TASK PROMPT. Copy out exactly the stretch of the listing below that begins at the line containing "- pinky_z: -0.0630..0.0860" and ends at the line containing "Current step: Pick", and copy nothing outside it.

THE DATA.
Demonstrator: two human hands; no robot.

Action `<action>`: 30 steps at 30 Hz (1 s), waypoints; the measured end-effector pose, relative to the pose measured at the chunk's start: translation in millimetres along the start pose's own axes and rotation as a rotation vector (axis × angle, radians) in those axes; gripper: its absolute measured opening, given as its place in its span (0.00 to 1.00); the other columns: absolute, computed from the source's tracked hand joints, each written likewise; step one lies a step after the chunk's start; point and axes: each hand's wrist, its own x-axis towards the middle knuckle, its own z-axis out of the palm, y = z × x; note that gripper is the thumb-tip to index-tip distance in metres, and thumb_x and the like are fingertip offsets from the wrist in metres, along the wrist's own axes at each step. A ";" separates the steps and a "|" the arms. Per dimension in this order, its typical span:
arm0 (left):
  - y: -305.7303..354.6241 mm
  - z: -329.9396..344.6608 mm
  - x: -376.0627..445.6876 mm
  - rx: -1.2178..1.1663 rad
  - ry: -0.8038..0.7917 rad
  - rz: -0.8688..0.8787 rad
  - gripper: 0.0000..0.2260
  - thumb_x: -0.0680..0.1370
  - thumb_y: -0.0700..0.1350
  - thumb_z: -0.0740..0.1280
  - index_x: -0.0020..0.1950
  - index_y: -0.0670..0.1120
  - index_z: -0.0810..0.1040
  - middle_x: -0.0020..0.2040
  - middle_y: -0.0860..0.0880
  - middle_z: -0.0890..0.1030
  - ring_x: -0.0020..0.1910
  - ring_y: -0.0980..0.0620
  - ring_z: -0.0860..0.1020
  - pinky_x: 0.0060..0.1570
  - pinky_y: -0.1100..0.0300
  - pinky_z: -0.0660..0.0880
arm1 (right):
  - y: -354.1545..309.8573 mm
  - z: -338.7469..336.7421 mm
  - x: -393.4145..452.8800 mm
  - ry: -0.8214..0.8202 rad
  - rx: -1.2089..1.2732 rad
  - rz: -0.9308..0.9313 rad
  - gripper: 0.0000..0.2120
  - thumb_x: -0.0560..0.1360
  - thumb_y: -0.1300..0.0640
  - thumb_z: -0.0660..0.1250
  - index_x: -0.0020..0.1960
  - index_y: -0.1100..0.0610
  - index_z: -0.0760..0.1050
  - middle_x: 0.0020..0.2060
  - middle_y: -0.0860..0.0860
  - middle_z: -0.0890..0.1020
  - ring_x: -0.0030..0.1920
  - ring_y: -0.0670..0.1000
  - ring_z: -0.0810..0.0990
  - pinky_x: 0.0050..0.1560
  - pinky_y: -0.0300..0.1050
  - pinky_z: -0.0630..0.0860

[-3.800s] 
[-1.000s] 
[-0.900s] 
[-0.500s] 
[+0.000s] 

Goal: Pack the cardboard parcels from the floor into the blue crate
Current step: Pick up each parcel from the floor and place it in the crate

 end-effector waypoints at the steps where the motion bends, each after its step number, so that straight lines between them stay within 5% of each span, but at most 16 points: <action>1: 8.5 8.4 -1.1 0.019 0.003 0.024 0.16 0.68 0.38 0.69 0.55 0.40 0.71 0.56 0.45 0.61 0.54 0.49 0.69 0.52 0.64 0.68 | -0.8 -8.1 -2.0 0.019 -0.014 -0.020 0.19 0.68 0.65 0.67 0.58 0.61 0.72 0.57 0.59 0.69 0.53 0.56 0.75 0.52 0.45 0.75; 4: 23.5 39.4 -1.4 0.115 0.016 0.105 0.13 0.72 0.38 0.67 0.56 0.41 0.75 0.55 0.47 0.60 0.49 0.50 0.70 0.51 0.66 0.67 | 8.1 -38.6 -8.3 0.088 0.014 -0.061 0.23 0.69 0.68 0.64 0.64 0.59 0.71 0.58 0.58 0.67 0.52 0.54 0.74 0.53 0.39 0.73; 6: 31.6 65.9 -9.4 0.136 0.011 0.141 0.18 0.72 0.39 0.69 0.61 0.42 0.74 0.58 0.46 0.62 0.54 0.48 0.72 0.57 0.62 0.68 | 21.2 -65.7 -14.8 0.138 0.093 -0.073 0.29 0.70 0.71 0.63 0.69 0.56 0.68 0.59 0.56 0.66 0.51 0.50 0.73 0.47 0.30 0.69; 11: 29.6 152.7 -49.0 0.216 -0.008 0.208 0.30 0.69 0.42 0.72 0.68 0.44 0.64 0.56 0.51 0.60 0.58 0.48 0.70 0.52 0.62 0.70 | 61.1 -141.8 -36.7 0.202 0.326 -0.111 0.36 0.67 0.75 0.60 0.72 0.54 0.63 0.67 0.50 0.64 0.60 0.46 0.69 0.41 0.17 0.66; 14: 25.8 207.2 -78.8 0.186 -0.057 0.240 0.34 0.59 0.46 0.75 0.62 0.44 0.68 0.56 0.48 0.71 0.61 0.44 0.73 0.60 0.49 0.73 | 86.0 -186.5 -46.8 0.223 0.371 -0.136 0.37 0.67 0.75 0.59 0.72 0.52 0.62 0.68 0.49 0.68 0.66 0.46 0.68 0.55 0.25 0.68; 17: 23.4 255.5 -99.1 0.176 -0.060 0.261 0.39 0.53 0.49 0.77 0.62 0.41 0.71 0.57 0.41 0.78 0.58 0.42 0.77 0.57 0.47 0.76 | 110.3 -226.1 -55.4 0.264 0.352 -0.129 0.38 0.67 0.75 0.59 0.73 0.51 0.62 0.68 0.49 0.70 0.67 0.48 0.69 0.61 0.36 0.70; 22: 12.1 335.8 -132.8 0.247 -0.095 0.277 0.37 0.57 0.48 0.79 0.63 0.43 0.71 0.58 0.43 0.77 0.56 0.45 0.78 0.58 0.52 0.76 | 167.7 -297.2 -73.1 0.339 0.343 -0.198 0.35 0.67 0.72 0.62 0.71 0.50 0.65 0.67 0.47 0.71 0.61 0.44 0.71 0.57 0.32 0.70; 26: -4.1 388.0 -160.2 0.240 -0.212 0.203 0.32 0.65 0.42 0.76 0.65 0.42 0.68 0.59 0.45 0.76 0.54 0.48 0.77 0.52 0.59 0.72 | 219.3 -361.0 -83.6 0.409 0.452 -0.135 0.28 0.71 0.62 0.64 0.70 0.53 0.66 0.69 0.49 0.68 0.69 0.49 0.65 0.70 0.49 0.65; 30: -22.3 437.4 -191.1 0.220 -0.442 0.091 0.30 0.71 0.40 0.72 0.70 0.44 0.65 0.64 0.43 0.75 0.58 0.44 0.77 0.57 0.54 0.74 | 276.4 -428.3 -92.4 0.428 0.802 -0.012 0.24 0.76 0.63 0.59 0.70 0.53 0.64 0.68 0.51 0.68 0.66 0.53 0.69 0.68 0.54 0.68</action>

RESULT OF THE TASK.
  - pinky_z: -0.0630..0.0860

[-3.800s] 
[-1.000s] 
[-0.900s] 
[-0.500s] 
[+0.000s] 

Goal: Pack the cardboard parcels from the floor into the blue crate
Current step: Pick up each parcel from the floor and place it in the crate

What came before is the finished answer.